Lotniska w Indiach pękają w szwach. Dlatego przemysł lotniczy z zadowoleniem przyjął zmiany w budżecie, mówiące o pięciokrotnym zwiększeniu przepustowości portów lotniczych w ciągu najbliższych lat. Jednocześnie zażądano szybkiego wprowadzenia zmian w życie, w celu pokrycia niedoboru infrastruktury.
Minister finansów Arun Jaitley w swojej prezentacji budżetowej powiedział, że rząd proponuje ponad pięciokrotne zwiększenie przepustowości lotnisk, aby obsłużyć miliard pasażerów rocznie.
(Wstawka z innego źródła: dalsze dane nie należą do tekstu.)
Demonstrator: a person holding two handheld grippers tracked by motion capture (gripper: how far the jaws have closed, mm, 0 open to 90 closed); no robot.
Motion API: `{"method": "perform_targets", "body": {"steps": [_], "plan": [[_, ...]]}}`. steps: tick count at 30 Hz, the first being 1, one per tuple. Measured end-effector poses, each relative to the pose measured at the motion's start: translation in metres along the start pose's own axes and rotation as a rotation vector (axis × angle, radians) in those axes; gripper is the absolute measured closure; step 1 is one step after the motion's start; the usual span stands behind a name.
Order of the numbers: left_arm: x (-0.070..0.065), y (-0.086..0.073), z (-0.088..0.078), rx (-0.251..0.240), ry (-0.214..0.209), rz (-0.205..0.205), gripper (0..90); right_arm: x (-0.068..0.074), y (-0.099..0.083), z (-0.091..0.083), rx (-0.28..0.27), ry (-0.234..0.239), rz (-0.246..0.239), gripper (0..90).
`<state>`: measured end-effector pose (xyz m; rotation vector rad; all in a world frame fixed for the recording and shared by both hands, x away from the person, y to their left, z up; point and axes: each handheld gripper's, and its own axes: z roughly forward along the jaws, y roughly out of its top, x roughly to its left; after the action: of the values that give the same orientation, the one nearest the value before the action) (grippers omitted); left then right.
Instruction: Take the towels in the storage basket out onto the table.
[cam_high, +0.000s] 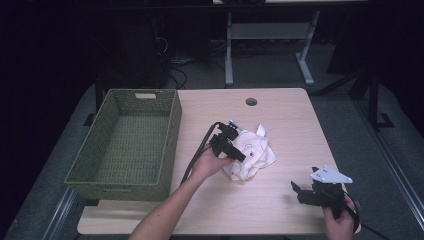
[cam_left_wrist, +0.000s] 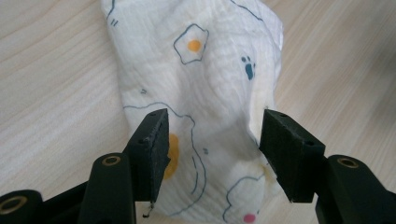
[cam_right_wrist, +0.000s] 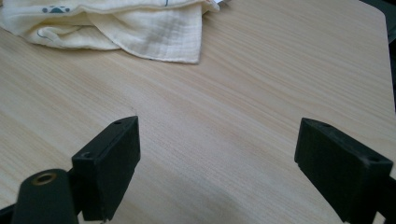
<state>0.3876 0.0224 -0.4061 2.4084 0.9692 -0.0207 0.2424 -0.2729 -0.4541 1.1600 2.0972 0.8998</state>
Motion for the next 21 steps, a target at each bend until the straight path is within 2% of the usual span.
{"method": "perform_targets", "body": {"steps": [5, 11, 14, 16, 17, 19, 21], "plan": [[-0.002, -0.012, -0.008, -0.017, -0.001, 0.011, 40.3, 0.0, 0.0, 0.0, 0.002, -0.002, 0.005, 13.9], [-0.003, -0.03, -0.017, -0.051, -0.026, 0.013, 35.5, -0.001, -0.001, 0.002, 0.014, -0.005, 0.002, 13.9], [-0.006, -0.039, -0.021, -0.059, -0.009, 0.032, 34.9, -0.001, -0.001, 0.002, 0.014, -0.006, 0.004, 13.9], [-0.007, -0.043, -0.023, -0.061, -0.013, 0.042, 34.7, -0.002, -0.001, 0.002, 0.017, -0.007, 0.003, 13.9], [-0.009, -0.046, -0.023, -0.072, -0.014, 0.031, 34.7, -0.002, -0.001, 0.002, 0.018, -0.009, 0.003, 13.9], [-0.01, -0.05, -0.024, -0.071, -0.03, 0.033, 34.3, -0.002, -0.001, 0.002, 0.02, -0.01, 0.005, 13.9], [-0.011, -0.054, -0.025, -0.074, -0.016, 0.051, 34.0, -0.002, -0.002, 0.002, 0.024, -0.009, 0.005, 13.9]]}}
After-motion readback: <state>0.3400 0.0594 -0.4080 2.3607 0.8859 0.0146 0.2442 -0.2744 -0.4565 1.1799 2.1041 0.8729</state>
– Z zadowoleniem przyjmujemy nacisk na przepustowość infrastruktury lotniskowej zapowiedzianą w budżecie. W naszych 20-letnich prognozach dotyczących liczby pasażerów IATA przewiduje, że Indie staną się trzecim co do wielkości rynkiem lotniczym do roku 2024. W związku z tym przepustowość lotnisk w Indiach musi zostać zwiększona – powiedział Amitabh Khosla z Międzynarodowego Stowarzyszenia Transportu Lotniczego (IATA).
IATA podkreśliła również, że Mumbai jest opóźniony w rozwoju gospodarczym z powodu ograniczeń przepustowości na międzynarodowym lotnisku Chhatrapati Shivaji.
– Lotnisko Navi Mumbai jest nadal odległym marzeniem, w międzyczasie Mumbai nadal pozostaje w tyle jeśli chodzi o działalność lotniczą, a stan Maharashtra nie jest w stanie zmaksymalizować potencjału gospodarczego, w czym zdecydowanie pomocne może być lotnictwo. Wzywamy rząd do pilnego zniwelowania niedoborów infrastruktury w tym zakresie – dodał Khosla.
– Zachęcające jest stwierdzenie, że rząd mówi o zwiększeniu przepustowości portów lotniczych do miliarda podróży rocznie z około 180 milionów obecnie. To fantastyczne widzieć, że rząd przechodzi z krótkoterminowego planowania na długoterminową wizję, ale teraz należy się skupić na realizacji – powiedziała Amber Dubey, partner w firmie doradczej KPMG.
Swoje poparcie dla planów indyjskiego rządu wyraził również tani przewoźnik SpiceJet.
– Ta inicjatywa może przekształcić indyjski sektor lotnictwa i uczynić z Indii globalne supermocarstwo lotnicze – powiedział Ajay Singh, prezes i dyrektor zarządzający SpiceJet.
O tym, że indyjskie lotniska nie nadążają za potrzebami rynku, wiadomo od dłuższego czasu. Wskazywano na to również w
raporcie przygotowanym przez czołowy ośrodek analityczny ds. lotnictwa.